After one hour the storm has passed. Occasionally I turn left in thought, looking out of my large window which is providing me with a clear view of the Bay of ShenZhen and an island opposite that belongs to HongKong. Over HongKong the clouds tear apart.
I continue to work, having to concentrate very much, because I have to present twisted analysis results both correctly and understandably to laymen. Suddenly I notice in the left corner of my eye that something has changed. I turn to the left:
There I am looking at a tornado tube! Right at the edge of the black cloud that is hovering over my apartment and ShenZhen, there, where the sky has cleared up over HongKong, off-coast an uninhabited streak of land, there is a small tornado!
At once I rush into the next room where I keep my camera, out to the balcony and aim the lens, thinking this will be over quickly, quickly take some pictures!
But no, the show has just begun! One tornado tube after another comes and goes, sometimes two or three tubes are visible at the same time, to the right a new one is developing, in the middle another tube is in action, left, a hose passes away. Overall, I count six such vortices of, I guess, up to thirty metres in diameter. They move very slowly. We would refer to them as “landspouts” or “waterspouts”; water is dispersed on the surface of the sea and sucked -upwards; you do not want to be in the middle.
Most ships and boats keep a respectful distance. But one boat is approaching the last and strongest tornado tube, that is, the tornado has turned toward the boat. It circles around the hose on the opposite side and is finally seen again – unharmed.
The whole event lasts for twenty minutes, I have taken 83 photos.
While I continue to work, I download the photos to another laptop which I usually use to edit photos, because this is time consuming and extremely memory-intensive. This way, meanwhile, I can work on my actual laptop. After I saved the images and converted them from the raw data into the “digital negative”, it comes to my mind that not that many people will have seen this, and not everyone who saw it will have had a professional camera with a 400 mm-telephoto lens at his disposal! (The tornadoes were about two kilometres away from my balcony.)
So I quickly write an e-mail to a newspaper in HongKong, asking whether they are interested in such images. But now I have to start driving to the airport.
On the way, I’m already getting e-mail reply from the “South China Morning Post” – they want to publish the images if they are of good enough quality, whether I could send them for approval? I compile a quick little selection, enclose them in a PDF document and send them from the car to HongKong.
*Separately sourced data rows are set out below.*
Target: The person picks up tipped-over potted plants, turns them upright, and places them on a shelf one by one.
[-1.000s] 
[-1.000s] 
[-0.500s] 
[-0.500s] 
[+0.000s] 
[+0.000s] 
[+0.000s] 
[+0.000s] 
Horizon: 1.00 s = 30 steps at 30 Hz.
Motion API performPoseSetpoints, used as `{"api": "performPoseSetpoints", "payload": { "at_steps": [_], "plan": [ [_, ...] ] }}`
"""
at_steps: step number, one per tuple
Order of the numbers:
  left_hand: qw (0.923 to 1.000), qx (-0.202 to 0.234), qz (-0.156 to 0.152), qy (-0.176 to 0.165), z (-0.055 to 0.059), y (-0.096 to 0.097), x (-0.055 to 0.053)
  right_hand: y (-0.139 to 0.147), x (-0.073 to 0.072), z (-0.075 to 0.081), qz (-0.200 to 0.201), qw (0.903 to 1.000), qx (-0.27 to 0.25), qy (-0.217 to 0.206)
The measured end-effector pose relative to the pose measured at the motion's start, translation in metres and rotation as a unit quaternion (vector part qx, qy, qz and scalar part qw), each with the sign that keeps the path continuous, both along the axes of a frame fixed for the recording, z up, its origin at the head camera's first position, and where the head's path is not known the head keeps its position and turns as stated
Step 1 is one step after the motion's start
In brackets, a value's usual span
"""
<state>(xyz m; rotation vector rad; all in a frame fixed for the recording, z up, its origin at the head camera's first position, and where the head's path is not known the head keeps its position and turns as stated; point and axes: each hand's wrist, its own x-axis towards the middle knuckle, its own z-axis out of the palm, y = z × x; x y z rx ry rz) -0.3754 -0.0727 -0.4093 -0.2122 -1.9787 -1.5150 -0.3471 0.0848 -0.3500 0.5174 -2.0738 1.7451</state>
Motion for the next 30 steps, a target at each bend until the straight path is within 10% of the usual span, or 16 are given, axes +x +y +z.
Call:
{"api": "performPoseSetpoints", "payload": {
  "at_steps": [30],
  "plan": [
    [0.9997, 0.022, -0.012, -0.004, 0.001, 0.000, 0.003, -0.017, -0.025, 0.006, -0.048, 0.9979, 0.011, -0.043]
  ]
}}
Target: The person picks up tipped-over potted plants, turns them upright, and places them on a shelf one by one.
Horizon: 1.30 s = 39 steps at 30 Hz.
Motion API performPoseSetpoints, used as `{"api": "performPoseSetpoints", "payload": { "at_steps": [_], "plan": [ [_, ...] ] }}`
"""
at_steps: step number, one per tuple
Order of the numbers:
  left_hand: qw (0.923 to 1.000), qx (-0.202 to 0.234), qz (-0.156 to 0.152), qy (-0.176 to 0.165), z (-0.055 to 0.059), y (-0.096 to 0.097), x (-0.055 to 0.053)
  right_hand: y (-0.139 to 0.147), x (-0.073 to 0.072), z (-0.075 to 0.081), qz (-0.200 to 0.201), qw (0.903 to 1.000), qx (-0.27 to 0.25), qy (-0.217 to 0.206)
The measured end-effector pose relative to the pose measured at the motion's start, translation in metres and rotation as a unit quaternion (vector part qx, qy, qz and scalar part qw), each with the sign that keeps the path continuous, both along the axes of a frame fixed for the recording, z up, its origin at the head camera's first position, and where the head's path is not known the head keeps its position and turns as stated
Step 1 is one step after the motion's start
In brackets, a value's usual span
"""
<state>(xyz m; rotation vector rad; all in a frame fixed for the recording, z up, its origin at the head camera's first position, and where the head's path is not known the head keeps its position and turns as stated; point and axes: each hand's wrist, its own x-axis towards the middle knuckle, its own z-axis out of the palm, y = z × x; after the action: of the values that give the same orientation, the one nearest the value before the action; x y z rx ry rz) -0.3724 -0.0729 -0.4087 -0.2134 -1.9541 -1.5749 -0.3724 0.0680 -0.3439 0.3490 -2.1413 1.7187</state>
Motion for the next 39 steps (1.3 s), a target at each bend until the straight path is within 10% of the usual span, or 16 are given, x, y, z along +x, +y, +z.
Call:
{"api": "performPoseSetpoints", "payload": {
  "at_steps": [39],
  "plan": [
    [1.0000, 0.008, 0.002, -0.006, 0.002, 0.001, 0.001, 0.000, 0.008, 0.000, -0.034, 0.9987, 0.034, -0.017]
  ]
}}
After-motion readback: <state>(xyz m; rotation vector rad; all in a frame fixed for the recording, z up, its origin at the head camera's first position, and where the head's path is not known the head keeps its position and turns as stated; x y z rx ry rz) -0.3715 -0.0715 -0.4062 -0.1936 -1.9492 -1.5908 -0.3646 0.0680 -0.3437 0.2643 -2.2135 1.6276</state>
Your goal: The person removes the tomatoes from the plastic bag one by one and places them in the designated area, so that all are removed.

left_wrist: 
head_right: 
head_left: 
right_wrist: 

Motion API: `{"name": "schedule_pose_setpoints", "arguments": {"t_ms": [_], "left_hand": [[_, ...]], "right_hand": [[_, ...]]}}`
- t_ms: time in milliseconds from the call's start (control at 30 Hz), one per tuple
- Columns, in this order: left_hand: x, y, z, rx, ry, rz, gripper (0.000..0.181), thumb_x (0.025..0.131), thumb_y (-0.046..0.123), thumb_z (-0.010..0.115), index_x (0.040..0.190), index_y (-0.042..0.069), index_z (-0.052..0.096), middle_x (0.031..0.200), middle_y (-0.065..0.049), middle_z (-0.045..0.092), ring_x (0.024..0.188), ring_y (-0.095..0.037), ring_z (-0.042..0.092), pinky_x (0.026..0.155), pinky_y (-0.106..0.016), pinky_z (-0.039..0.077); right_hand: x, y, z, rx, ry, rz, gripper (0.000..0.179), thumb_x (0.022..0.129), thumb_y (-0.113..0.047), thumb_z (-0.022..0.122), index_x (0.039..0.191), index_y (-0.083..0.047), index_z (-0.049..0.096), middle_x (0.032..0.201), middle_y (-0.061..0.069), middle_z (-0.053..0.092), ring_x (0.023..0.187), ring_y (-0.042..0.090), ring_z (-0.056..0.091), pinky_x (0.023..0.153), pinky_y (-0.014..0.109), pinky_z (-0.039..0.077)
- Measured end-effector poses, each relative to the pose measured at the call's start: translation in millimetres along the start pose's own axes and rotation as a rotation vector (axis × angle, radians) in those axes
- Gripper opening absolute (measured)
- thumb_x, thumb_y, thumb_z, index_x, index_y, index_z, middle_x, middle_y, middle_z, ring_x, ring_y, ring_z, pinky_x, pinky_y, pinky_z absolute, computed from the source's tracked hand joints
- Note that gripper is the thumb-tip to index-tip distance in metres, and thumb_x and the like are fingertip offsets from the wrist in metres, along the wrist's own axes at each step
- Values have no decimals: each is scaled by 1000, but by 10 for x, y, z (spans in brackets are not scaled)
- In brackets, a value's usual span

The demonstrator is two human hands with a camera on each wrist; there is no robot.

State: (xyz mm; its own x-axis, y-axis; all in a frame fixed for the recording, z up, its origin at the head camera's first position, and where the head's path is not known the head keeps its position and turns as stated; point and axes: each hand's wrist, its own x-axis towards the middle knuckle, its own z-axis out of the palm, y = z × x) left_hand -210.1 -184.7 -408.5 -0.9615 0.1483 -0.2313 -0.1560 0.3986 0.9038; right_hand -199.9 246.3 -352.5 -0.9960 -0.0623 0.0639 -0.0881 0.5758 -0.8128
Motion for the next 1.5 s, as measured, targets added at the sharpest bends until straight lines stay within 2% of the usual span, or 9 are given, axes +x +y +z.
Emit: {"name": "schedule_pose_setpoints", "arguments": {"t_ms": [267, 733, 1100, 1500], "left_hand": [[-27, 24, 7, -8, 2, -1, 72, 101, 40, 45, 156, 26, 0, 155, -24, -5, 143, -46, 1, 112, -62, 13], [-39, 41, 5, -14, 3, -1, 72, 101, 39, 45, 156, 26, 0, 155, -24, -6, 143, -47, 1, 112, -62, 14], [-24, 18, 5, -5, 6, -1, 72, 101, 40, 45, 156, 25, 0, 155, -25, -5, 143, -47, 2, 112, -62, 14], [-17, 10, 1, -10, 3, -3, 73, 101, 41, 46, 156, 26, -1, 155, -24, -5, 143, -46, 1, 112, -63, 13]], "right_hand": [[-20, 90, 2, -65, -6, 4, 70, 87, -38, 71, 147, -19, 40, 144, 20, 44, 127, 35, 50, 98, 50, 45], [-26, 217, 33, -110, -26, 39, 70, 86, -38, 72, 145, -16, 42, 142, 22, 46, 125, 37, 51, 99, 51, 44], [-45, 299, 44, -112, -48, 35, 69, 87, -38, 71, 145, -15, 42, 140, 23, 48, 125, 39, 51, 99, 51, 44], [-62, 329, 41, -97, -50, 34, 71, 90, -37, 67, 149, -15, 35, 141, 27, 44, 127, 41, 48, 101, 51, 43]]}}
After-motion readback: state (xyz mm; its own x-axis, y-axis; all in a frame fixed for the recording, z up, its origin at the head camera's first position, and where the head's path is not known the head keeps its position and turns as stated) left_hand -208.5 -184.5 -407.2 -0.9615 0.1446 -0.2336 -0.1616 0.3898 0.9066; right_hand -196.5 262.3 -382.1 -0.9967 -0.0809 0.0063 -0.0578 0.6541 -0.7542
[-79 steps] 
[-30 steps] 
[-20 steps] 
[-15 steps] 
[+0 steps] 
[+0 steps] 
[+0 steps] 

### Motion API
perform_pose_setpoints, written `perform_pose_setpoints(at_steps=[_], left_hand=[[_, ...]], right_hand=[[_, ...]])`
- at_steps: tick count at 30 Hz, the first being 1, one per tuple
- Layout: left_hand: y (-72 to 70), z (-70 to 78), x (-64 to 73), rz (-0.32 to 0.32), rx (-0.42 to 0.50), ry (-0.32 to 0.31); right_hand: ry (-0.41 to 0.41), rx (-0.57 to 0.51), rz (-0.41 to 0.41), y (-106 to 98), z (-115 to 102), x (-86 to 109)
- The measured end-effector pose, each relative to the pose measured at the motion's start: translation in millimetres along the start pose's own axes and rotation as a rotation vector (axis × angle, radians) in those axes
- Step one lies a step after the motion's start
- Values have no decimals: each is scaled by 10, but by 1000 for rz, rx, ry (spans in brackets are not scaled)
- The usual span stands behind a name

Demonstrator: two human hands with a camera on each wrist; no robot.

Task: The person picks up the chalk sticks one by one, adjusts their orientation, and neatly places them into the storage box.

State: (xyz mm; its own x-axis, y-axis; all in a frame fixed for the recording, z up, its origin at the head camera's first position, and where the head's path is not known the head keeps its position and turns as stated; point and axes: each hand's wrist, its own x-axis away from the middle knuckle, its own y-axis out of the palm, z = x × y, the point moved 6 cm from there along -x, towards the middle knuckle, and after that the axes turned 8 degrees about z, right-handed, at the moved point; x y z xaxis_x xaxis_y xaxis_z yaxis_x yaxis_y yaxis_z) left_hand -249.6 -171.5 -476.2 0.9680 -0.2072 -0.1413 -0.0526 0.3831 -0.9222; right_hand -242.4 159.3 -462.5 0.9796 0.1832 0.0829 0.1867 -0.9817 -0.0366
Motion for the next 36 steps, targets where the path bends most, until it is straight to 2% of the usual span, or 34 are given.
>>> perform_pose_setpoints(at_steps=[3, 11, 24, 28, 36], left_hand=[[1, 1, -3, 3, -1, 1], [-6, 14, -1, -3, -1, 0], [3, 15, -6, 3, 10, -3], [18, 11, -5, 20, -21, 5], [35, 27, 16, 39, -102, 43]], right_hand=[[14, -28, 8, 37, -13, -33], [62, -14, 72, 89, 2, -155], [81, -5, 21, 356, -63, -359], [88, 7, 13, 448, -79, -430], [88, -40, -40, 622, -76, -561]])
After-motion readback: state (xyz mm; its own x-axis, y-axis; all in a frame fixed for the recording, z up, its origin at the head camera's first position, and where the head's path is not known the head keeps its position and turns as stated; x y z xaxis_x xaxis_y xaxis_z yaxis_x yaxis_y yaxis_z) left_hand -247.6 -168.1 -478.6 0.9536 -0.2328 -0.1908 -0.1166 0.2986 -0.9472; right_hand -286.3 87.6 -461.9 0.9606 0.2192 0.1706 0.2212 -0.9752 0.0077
In the airport I learn that the take-off will be late, as always in recent times. At least we may soon get on the plane, but I am afraid we will be sitting on the plane and wait for hours. It turns out like that. This is annoying. But today I am saved by the “South China Morning Post”, for the photo editor in charge is calling – they want to print four of my photos and have decided which ones to take. We negotiate the price, these will be the first images I ever sold. Within the next few minutes I will get a contract, and after signature I will be asked to send the images in sufficient resolution as JPGs. And be quick, please, because they want to publish the images tomorrow, it is already late afternoon as we have been sitting on the plane for two hours, being three hours late.
Now I hope (not telling anyone on the plane!) that we will sit around yet for at least
The tornado tubes before the uninhabited island which belongs to HongKong.
another hour, for my mobile internet access is fast (3G), but not as fast as a Wi-Fi in Germany. I save the images in a size of about 5 MB per file.
Soon I get the contract, I sign by hand, digitally, on my tablet laptop, and return the contract. Out of the plane which is still standing there I am sending now one image at a time, call the editor and confirm: “All uploaded.” The flight attendant announces in unintelligible Chinese that we will depart now, being 4 . hours late, terrible, but this time to my advantage.
This is fun! Images sold commercially for the first time, the fee allows me to go eating properly about 30 times; not exciting if converted into Euros, but not a bad deal in purchasing power! Business partners from HongKong whose attention I directed to my “prank” (to make sure they buy me a few copies), tell me later in the evening that the news had told about it, saying, “Fishermen reported on tornadoes in the Bay of ShenZhen. There are no photos of the event.” Well, wait until the South China Morning Post will be published tomorrow!
The next day I find in other news websites that I was actually the only one who has documented this event in professional quality. Otherwise, there are only relatively poor images made with cell phone cameras and one very shaky video. According to statistics by the governmental weather observation station “Hong Kong Observatory”, within the last 50 years waterspouts had occurred once every other year on average, but not six in a day. The Observatory too is interested in my images, because they are documenting the entire progress. A German website dedicated to natural phenomena has a focus on “tornadoes” and has also asked for taking up my photos.
Perhaps this is the beginning of a new career as a professional photographer, once I will have enough of a life with business and chemistry?